» **Your goal**: Where a line below holds the string "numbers", that line goes into the answer.

───── Data shown ─────

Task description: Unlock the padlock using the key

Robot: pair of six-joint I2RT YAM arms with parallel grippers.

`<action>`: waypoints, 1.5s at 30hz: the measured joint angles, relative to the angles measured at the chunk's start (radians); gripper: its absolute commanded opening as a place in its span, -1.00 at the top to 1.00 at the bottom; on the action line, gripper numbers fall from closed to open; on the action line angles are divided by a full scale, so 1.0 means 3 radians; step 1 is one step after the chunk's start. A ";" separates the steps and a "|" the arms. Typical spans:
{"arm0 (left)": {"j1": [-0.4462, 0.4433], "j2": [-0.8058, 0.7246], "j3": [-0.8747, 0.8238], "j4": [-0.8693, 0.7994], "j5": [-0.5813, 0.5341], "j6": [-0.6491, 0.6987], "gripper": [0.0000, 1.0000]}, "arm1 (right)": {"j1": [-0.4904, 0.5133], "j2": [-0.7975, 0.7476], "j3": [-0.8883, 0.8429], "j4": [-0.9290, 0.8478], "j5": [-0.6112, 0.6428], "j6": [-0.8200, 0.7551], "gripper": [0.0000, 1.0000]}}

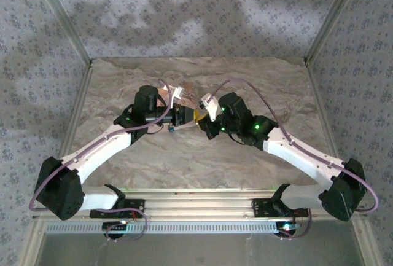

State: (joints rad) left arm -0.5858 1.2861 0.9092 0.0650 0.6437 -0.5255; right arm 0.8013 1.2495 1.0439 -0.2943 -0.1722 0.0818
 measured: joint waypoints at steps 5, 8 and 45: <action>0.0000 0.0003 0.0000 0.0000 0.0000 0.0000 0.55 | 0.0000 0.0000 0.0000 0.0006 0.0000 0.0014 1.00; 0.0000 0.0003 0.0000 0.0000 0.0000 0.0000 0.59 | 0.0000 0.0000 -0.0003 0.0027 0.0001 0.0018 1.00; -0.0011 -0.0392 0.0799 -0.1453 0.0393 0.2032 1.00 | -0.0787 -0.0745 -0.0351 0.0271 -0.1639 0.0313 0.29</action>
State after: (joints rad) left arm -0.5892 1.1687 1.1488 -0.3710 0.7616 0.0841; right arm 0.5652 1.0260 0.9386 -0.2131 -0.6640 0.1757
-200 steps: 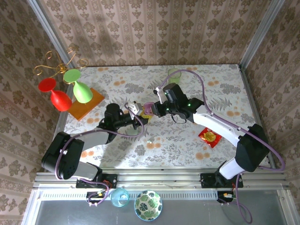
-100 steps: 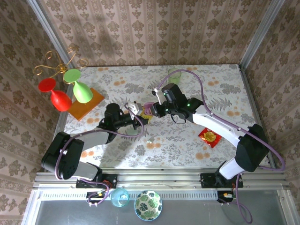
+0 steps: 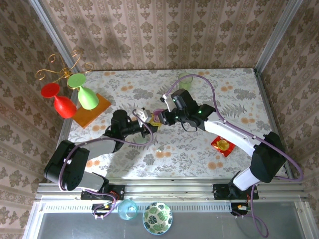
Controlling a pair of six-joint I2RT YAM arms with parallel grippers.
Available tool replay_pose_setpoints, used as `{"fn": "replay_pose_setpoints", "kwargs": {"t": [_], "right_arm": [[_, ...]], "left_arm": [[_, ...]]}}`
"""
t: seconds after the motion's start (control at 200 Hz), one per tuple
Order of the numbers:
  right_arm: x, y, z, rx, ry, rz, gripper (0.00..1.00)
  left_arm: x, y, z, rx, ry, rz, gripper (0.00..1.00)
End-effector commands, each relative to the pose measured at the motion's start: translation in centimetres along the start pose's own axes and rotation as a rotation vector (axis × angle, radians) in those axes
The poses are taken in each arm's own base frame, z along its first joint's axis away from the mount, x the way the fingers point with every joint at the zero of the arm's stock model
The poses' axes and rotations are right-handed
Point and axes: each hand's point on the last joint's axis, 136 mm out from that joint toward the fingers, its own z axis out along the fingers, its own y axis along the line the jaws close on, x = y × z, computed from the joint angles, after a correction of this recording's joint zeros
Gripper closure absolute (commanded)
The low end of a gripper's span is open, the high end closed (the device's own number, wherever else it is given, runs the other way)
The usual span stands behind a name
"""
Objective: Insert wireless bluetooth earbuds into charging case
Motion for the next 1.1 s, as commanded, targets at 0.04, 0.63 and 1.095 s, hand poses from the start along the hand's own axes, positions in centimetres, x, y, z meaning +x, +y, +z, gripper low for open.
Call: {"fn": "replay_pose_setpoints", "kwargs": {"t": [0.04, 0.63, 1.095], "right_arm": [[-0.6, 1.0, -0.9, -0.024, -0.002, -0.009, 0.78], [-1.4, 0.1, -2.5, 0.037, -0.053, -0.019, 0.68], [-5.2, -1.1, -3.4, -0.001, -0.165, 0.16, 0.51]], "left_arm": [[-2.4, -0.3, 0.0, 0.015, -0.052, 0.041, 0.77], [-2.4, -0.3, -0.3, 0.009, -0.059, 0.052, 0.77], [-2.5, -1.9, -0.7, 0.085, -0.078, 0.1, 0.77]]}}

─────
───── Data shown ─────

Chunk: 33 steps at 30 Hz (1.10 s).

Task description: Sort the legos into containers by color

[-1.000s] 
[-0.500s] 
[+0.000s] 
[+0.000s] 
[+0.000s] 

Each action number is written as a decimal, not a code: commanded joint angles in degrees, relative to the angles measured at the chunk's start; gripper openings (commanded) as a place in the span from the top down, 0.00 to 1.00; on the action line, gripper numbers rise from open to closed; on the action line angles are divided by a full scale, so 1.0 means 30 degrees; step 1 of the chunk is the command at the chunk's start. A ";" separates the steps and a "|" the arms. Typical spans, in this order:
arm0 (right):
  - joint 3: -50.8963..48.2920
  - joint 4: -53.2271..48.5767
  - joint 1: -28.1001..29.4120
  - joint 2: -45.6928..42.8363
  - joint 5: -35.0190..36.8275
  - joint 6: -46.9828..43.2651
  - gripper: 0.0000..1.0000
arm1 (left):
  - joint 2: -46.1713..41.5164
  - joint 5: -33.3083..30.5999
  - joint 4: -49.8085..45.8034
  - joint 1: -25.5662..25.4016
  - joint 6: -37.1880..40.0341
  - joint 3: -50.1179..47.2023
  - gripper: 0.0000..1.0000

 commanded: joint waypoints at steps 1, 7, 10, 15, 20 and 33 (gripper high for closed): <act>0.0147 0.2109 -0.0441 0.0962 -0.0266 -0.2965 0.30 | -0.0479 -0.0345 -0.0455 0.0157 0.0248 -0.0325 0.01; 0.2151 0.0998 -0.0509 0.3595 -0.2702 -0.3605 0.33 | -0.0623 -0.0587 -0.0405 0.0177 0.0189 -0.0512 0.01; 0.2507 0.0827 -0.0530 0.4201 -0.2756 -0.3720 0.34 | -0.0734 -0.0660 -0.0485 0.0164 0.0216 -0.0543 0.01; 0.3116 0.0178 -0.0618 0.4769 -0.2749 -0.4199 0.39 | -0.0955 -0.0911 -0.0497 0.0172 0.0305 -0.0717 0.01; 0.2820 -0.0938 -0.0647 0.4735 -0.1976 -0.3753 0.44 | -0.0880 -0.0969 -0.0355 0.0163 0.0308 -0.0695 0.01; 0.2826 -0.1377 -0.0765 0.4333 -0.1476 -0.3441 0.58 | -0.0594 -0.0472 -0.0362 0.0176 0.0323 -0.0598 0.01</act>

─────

» **Result of this task**:
`<action>`: waypoints, 1.5s at 30hz: the measured joint angles, relative to the angles measured at the chunk's start (radians); gripper: its absolute commanded opening as a place in its span, -1.00 at the top to 1.00 at the bottom; on the action line, gripper numbers fall from closed to open; on the action line angles are divided by a full scale, so 1.0 means 3 radians; step 1 is one step after the chunk's start. A ";" separates the steps and a "|" the arms. Typical spans:
Order of the numbers:
Each action number is written as a decimal, not a code: commanded joint angles in degrees, relative to the angles measured at the chunk's start; gripper openings (commanded) as a place in the span from the top down, 0.00 to 1.00; on the action line, gripper numbers rise from open to closed; on the action line angles are divided by a full scale, so 1.0 means 30 degrees; step 1 of the chunk is the command at the chunk's start. A ";" separates the steps and a "|" the arms. Typical spans, in this order:

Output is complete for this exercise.